Our preview before this match leaned towards Gujarat Titans, and it tilted that way for structural reasons — the home surface, the suitability of GT's spin attack to the conditions, and the momentum from consecutive wins at Chinnaswamy and Chepauk. That call held, though not in the manner we had projected. We expected Sai Sudharsan, on his home ground, to play the kind of dominant innings the Chinnaswamy and Chepauk had already showcased. He played, instead, a more composed and less spectacular knock — 57 off 41 rather than another century — and the chase was completed by the bowling all-rounder we had not specifically called out: Washington Sundar's unbeaten 40. We tipped Rabada as the bowling threat. The bowling figures of the night, instead, belonged to Jason Holder, whose 4/24 was the spell that decided the match. We were right about the venue and the conditions favouring GT's bowling profile. We were wrong about which bowler would be the one to capitalise. A miss we will own — Holder's quality has been understated by us this season, and Saturday's evidence demands that we stop understating it.


What This Means Going Forward

For Gujarat Titans, three wins on the bounce — Chinnaswamy, Chepauk, and now home — has lifted the franchise from the ruins of the Mumbai humiliation back into a position where the playoff arithmetic is no longer hopeful but actively working in their favour. The bowling has settled around Holder and Rabada at the seam end and Rashid Khan through the middle. The batting has Sudharsan in form, Gill searching for his, and Sundar emerging as the kind of finisher that good T20 sides need and great T20 sides build entire campaigns around. The remaining fixtures will tell us whether this is a top-four side or a top-two side. Saturday's result kept both possibilities alive.

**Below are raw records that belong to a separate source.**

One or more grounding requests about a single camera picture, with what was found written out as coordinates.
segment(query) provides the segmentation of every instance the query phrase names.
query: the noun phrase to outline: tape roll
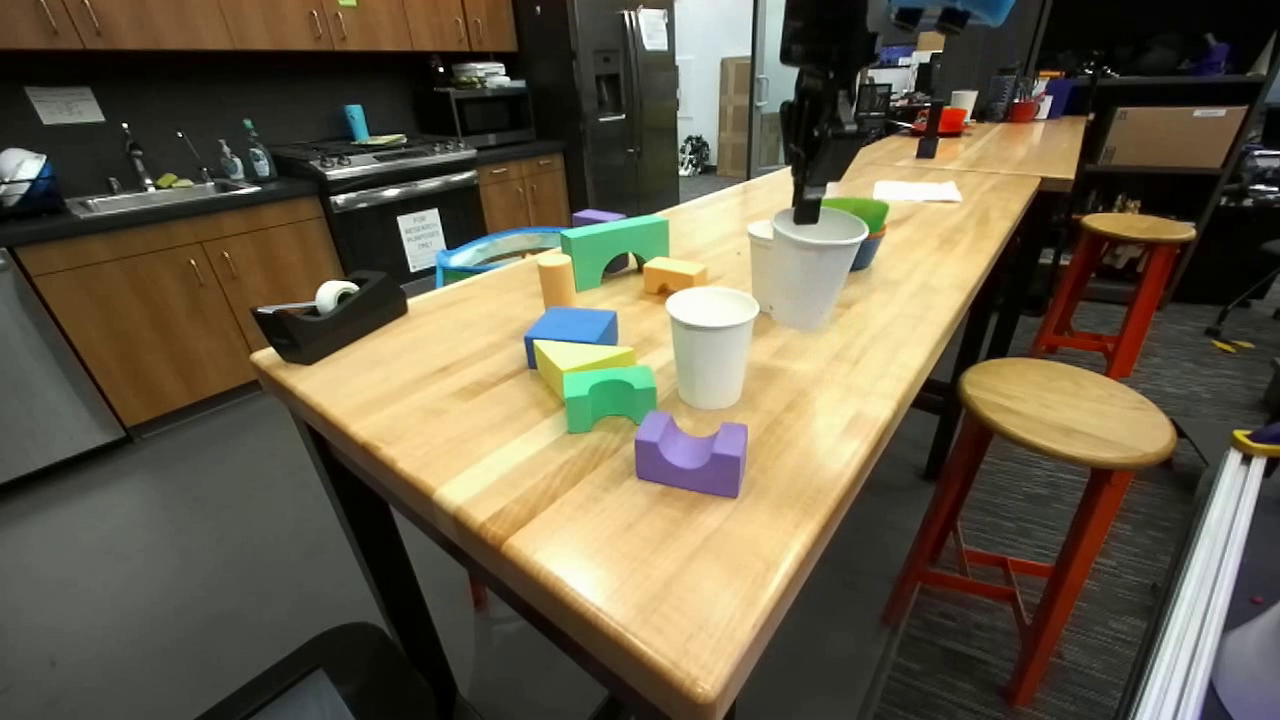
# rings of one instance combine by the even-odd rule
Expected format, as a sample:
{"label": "tape roll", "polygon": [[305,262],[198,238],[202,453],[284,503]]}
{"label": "tape roll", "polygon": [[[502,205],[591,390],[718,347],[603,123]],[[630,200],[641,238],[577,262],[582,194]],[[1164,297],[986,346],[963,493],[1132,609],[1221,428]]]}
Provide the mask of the tape roll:
{"label": "tape roll", "polygon": [[358,297],[359,292],[359,283],[351,283],[351,279],[324,279],[322,289],[315,289],[315,314],[322,316],[330,316],[330,314],[338,314],[347,297]]}

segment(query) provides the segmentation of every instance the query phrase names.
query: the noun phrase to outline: black refrigerator
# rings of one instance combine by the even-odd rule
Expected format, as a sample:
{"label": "black refrigerator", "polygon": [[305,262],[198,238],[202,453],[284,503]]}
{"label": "black refrigerator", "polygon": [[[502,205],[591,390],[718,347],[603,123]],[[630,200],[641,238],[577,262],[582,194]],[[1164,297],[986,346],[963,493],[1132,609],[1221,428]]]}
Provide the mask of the black refrigerator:
{"label": "black refrigerator", "polygon": [[574,210],[676,205],[671,0],[518,0],[518,30],[538,131],[563,141]]}

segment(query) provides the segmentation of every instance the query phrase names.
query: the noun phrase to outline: oven
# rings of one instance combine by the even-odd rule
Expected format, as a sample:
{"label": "oven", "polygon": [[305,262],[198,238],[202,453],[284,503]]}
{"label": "oven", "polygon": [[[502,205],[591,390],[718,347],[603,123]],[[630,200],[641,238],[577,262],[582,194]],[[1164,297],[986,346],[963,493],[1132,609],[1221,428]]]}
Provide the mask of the oven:
{"label": "oven", "polygon": [[315,151],[280,160],[322,176],[324,213],[345,274],[390,274],[406,292],[432,289],[438,253],[483,238],[475,150],[410,145],[377,151]]}

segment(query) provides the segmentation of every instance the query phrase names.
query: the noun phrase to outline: blue block
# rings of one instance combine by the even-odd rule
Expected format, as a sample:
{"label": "blue block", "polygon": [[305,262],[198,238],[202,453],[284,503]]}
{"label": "blue block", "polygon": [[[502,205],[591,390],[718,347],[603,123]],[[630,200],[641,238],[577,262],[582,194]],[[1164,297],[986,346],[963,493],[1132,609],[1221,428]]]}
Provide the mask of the blue block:
{"label": "blue block", "polygon": [[559,346],[617,346],[617,314],[599,309],[548,309],[528,334],[524,334],[524,363],[531,369],[538,339],[559,339]]}

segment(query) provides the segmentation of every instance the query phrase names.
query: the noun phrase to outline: cabinet door
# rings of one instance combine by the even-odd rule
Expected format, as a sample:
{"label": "cabinet door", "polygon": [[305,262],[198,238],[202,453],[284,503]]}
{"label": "cabinet door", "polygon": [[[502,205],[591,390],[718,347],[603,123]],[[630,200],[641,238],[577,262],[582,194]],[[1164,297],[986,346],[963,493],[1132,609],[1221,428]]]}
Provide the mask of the cabinet door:
{"label": "cabinet door", "polygon": [[338,50],[411,50],[400,0],[324,5]]}
{"label": "cabinet door", "polygon": [[218,0],[65,0],[83,50],[230,50]]}
{"label": "cabinet door", "polygon": [[466,0],[467,36],[481,51],[518,51],[518,10],[514,0]]}
{"label": "cabinet door", "polygon": [[504,233],[528,223],[524,166],[481,169],[483,227]]}
{"label": "cabinet door", "polygon": [[260,227],[205,243],[207,265],[233,306],[247,347],[266,347],[266,334],[253,319],[258,306],[314,300],[315,283],[341,278],[338,250],[324,222]]}
{"label": "cabinet door", "polygon": [[38,278],[124,426],[253,382],[247,347],[202,250]]}
{"label": "cabinet door", "polygon": [[466,0],[406,0],[411,50],[425,51],[466,51],[467,44],[467,17]]}
{"label": "cabinet door", "polygon": [[332,17],[322,0],[221,0],[237,50],[332,50]]}
{"label": "cabinet door", "polygon": [[567,189],[563,189],[563,160],[559,156],[528,160],[528,222],[531,223],[567,223]]}
{"label": "cabinet door", "polygon": [[81,36],[59,0],[4,0],[0,50],[81,50]]}

For Punjab Kings, the questions that the unbeaten record had silenced are now active again. The nine wins remain in the table — five days of bad cricket cannot retrospectively erase what was earned across the first half of the season — but the trajectory has flipped. Iyer's leadership, which had looked tactically sharp through the winning streak, will now be tested by the harder requirement of holding a team's belief through a losing patch. PBKS still sit comfortably in the playoff conversation. But sitting comfortably and arriving at the playoffs as a team that knows it can win when the contest tightens are two different propositions, and the next two matches — both away from Mullanpur — will reveal which version of Punjab Kings turns up.